A judge that does not share the blind spot
Every conversation is scored by a model from a different family than the one that produced it. An auditor that thinks like the agent misses exactly what the agent missed. That, and having no stake in the score, is what an eval you run on your own model cannot give you.
It has to hold more than once
A single good run is luck. I check the same behaviour under repetition, pass^k, so a fix that works once but quietly regresses does not slip through. This is the same gate I put on my own coding agents before a change is allowed to land.
Failure modes named, not buried
You get the failures written down and ranked by what they cost, with a reproduction you can re-run. Where it breaks is the deliverable, not the part I hide. If a job cannot be verified to a standard I would stand behind, I tell you that instead of shipping.
The proof is running on this page, not described.
The widget in the corner is an agent I built. It waits for real attention, answers only from what is written here, and refuses when a question walks off the page. It is eval-hardened with the same harness above, scored against a corpus I keep honest. Spend a few minutes, then press it and try to make it say something it should not.
Three ways to start.
Fixed scope, fixed price, no discovery deck. Tell me the job and I come back with a number.
Build
I scope and build a custom agent for one job, eval-harden it, and hand it over with its reproduction. You own what I build.
- The agent, doing one job well
- The eval harness that tested it
- Failure modes named and ranked
- A reproduction repo you can re-run
Prove yours
You already run an agent. I bring the harness to it: an adversarial corpus, an independent judge, and a report of where it breaks and what that costs.
- A dashboard and a trend
- Ranked failure modes, with examples
- The reproduction, yours to keep
Keep it honest
An agent drifts as you change it.
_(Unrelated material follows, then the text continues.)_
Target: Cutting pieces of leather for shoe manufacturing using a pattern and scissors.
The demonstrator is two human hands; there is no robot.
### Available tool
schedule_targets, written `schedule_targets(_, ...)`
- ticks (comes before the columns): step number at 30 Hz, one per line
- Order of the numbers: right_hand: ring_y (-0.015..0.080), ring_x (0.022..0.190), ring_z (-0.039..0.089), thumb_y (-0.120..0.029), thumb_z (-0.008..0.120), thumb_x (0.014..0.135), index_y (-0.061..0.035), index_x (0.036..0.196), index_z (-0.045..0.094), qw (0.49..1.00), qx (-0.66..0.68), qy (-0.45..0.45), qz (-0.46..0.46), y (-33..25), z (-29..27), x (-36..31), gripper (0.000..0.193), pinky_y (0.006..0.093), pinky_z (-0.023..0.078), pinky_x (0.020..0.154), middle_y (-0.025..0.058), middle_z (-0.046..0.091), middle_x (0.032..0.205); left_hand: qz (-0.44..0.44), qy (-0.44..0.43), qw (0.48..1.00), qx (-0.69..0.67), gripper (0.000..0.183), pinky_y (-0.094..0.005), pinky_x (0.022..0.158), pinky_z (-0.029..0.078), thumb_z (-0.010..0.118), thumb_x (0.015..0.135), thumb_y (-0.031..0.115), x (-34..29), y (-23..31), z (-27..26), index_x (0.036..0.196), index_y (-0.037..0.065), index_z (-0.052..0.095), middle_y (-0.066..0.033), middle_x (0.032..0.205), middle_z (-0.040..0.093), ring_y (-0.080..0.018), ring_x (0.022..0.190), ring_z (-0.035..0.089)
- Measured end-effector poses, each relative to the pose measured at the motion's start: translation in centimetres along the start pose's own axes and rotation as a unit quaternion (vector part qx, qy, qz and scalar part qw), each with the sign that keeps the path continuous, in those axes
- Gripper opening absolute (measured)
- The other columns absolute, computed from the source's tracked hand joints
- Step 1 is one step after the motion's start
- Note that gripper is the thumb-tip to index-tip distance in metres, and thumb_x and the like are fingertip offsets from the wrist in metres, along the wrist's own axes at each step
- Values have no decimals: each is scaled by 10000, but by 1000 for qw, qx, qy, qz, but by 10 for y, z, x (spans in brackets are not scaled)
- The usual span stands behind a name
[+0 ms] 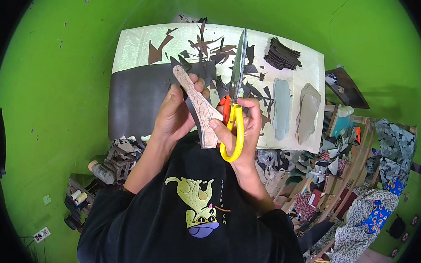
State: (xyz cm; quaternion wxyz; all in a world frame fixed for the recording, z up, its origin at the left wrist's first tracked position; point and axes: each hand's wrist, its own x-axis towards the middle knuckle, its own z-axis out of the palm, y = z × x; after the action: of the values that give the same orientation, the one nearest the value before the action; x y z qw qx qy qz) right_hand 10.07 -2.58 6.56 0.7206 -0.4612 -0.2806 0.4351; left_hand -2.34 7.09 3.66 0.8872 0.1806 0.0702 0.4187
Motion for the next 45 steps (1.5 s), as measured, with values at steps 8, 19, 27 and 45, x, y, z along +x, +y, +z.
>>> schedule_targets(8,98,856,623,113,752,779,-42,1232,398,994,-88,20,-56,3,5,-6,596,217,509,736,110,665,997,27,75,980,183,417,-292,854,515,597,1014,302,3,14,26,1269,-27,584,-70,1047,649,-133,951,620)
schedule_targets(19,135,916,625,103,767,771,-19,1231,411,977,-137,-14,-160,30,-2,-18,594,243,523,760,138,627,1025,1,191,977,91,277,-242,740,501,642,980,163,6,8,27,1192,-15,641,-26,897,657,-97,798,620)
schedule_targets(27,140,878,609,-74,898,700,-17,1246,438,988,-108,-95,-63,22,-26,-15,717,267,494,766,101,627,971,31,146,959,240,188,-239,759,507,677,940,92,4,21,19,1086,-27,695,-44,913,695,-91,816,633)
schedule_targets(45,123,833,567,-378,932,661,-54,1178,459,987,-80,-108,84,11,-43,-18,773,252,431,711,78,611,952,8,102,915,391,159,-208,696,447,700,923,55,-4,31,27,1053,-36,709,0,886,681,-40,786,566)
The corpus stays current, the regression trend is maintained, and we sit down each quarter. The relationship kept warm.
- Regression caught as it appears
- A corpus that learns from real traffic
- One person who knows your agent
Not generic agent building.
An agent ships with its evidence or it does not ship. If a job cannot be verified to a standard I would stand behind, I will say so rather than pretend.
Not a platform you log into.
A done-for-you engagement. You own the agent and the reproduction. Nothing to subscribe to, nothing held hostage on my servers.
One person, on purpose.
I take few engagements at a time so each gets real attention. If I am full, I will tell you, and tell you when I am not.
Not a notified body.
I produce the technical evidence that feeds your conformity and due-diligence work. I do not issue certificates, and I will not imply I can.
One conversation, then a scoped engagement.
Tell me what you want the agent to do, and what it must never get wrong. I come back with a scope and a fixed price, not a discovery call.
- The job. What the agent decides or produces.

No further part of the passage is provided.